*Aim of the exercise*
Show the lines below where "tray" occurs.
————
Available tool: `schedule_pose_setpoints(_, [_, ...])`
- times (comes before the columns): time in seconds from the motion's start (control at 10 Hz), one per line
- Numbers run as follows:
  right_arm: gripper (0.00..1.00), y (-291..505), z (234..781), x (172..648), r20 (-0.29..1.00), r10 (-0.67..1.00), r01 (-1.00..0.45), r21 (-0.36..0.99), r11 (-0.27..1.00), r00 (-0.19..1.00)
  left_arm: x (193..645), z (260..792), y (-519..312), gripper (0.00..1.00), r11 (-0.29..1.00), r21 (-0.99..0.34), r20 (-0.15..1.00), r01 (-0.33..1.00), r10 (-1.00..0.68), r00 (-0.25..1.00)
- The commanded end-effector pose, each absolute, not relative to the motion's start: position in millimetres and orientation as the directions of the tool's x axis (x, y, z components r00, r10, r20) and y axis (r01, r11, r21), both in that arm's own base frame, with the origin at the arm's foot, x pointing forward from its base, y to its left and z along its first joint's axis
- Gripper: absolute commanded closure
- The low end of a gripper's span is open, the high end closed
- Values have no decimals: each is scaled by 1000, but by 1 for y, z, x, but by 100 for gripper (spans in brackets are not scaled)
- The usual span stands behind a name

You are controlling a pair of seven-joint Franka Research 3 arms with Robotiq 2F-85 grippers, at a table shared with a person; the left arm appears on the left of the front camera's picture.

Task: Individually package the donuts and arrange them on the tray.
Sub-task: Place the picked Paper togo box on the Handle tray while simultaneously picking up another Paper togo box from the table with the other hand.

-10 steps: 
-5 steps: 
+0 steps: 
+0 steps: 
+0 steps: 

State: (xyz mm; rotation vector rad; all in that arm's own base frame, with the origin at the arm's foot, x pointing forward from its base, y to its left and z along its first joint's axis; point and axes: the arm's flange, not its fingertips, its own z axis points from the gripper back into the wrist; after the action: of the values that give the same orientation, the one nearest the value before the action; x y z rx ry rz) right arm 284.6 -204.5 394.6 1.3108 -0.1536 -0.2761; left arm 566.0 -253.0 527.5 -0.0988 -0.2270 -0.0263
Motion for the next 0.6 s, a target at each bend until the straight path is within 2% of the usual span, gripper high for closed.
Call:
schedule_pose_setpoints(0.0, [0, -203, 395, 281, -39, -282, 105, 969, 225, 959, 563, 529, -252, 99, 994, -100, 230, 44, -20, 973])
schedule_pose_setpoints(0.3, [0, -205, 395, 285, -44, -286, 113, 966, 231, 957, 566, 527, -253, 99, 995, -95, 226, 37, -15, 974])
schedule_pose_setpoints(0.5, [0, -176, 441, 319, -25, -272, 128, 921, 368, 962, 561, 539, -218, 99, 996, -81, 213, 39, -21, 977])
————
*Exercise response*
Task: Individually package the donuts and arrange them on the tray.
Sub-task: Place the picked Paper togo box on the Handle tray while simultaneously picking up another Paper togo box from the table with the other hand.

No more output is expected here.